6.2.1 Parameter Memory Management
RPC attempts to extend local procedure call parameter memory management semantics
to a situation in which the calling and called procedure no longer share the same memory
space. In effect, parameter memory has to be allocated twice, once on the client side,
once on the server side. Stubs do as much of the extra allocation work as possible so that
the complexities of parameter allocation are transparent to applications. In some cases,
however, applications may have to manage parameter memory in a way that differs from
the usual local procedure call semantics.
For the purposes of memory allocation, three classes of parameters must to be
considered:
Nonpointer types
Reference pointers
Full pointers
For all types, the client application supplies parameters to the client stub, which marshals
them for transmission to the server. The client application is entirely responsible for
managing the memory occupied by the passed parameters.
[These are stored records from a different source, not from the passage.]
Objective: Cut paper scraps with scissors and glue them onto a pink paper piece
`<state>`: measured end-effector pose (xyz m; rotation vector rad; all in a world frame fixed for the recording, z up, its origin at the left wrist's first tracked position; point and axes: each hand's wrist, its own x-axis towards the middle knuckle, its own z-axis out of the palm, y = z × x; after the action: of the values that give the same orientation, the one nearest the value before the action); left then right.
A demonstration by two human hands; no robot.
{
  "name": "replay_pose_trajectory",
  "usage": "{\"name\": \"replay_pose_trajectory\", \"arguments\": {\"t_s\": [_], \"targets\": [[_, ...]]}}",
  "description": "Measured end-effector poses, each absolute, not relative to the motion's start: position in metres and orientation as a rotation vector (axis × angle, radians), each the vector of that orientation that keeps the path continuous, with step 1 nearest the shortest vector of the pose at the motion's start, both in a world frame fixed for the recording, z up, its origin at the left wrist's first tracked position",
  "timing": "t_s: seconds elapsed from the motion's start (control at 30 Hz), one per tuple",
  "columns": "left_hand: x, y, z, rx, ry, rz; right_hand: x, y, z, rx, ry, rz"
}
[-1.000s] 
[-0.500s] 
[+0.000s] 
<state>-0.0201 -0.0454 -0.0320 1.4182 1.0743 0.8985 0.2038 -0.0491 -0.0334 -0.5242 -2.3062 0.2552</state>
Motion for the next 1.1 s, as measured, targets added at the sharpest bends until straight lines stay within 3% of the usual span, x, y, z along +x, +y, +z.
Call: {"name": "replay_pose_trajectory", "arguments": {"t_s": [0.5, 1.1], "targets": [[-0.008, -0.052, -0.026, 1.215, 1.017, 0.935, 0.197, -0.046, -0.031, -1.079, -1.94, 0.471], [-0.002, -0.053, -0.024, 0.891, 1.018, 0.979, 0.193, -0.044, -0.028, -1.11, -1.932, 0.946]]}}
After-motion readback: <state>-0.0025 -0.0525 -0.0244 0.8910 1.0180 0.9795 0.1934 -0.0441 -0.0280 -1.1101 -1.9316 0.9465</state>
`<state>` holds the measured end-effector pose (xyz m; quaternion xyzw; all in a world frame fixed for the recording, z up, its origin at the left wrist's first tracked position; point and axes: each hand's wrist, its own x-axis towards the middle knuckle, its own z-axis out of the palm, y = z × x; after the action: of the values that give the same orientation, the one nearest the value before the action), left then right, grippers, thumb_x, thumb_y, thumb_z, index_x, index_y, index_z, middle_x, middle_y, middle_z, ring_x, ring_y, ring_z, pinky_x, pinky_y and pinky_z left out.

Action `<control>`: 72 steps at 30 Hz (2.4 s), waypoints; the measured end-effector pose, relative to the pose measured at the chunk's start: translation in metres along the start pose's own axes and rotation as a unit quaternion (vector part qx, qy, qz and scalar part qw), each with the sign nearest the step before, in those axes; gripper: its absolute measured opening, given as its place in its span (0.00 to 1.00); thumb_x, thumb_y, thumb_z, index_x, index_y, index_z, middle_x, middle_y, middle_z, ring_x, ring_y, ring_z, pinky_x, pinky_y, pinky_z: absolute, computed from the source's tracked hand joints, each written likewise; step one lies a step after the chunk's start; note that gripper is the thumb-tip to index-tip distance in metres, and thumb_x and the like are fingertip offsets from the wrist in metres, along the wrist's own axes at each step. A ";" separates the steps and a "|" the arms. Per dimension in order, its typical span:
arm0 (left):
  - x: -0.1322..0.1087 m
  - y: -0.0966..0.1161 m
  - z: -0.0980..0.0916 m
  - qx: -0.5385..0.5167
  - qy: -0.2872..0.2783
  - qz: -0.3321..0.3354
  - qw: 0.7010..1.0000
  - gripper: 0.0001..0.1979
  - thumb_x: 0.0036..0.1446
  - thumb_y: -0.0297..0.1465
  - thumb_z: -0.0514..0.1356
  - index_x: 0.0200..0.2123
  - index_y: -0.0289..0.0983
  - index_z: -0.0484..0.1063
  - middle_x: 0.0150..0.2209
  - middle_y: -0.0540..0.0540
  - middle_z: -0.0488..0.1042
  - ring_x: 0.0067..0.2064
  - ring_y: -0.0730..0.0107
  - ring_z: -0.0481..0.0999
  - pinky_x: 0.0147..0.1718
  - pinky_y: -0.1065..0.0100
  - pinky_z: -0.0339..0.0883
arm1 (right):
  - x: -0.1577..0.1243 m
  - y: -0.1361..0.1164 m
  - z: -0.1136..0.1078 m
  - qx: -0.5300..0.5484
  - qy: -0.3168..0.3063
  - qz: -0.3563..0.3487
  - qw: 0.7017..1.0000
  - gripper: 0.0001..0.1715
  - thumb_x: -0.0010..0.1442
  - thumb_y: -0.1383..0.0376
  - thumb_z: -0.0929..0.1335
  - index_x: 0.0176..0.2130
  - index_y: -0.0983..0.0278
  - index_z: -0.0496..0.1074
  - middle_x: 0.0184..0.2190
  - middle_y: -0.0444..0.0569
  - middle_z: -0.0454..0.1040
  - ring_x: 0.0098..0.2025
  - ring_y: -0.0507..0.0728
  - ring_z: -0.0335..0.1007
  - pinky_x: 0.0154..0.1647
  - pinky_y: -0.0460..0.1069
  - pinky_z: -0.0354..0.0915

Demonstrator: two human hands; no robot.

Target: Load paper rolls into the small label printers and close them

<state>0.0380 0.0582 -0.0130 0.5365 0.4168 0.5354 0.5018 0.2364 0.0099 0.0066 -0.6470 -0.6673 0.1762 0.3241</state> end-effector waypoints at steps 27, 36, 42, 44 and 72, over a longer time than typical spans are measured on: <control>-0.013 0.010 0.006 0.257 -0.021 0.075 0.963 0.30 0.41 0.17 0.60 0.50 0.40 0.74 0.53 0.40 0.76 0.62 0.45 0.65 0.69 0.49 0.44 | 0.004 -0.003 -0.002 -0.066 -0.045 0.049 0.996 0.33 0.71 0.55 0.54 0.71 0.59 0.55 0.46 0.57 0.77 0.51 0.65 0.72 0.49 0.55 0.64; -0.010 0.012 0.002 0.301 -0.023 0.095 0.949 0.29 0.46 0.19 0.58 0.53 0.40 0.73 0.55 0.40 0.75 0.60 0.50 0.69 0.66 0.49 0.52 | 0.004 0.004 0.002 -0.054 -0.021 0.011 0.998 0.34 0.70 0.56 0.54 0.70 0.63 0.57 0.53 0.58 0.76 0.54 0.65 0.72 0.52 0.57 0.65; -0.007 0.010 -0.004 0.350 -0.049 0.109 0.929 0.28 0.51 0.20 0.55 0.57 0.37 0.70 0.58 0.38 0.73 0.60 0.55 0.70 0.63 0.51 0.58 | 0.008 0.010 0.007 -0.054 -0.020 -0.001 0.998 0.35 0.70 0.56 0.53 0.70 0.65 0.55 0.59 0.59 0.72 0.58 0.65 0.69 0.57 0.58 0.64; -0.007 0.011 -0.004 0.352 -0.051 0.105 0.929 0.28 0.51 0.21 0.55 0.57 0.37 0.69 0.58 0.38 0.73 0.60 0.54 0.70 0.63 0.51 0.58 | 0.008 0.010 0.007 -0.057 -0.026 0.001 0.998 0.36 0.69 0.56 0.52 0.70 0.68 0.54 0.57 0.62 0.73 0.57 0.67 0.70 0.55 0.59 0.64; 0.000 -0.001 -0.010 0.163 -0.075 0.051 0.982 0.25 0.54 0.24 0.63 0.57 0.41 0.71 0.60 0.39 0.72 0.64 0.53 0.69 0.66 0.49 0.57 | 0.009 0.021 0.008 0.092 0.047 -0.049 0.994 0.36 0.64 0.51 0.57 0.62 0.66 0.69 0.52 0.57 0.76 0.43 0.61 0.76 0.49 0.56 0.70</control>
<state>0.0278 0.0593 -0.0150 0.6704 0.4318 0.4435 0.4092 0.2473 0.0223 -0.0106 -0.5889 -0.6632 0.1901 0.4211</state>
On the server side, the server
stub allocates and frees all memory required for the received parameters themselves.
In the case of the pointer types, however, the application and stubs must manage memory
not only for the parameters themselves, but also for the pointed-to nodes. In this case,
the memory management requirements depend both on the pointer type and on the
parameter’s directional attributes.
The rules are described in the following sections.
6.2.2 Client Side Allocation
in parameters
For all pointer types, the client application must allocate memory for the
pointed-to nodes.
out parameters
For reference pointers, the client application must allocate memory for
the pointed-to nodes, unless the pointer is part of a data structure created
by server manager code. For parameters containing full pointers, the
stub allocates memory for the pointed-to nodes.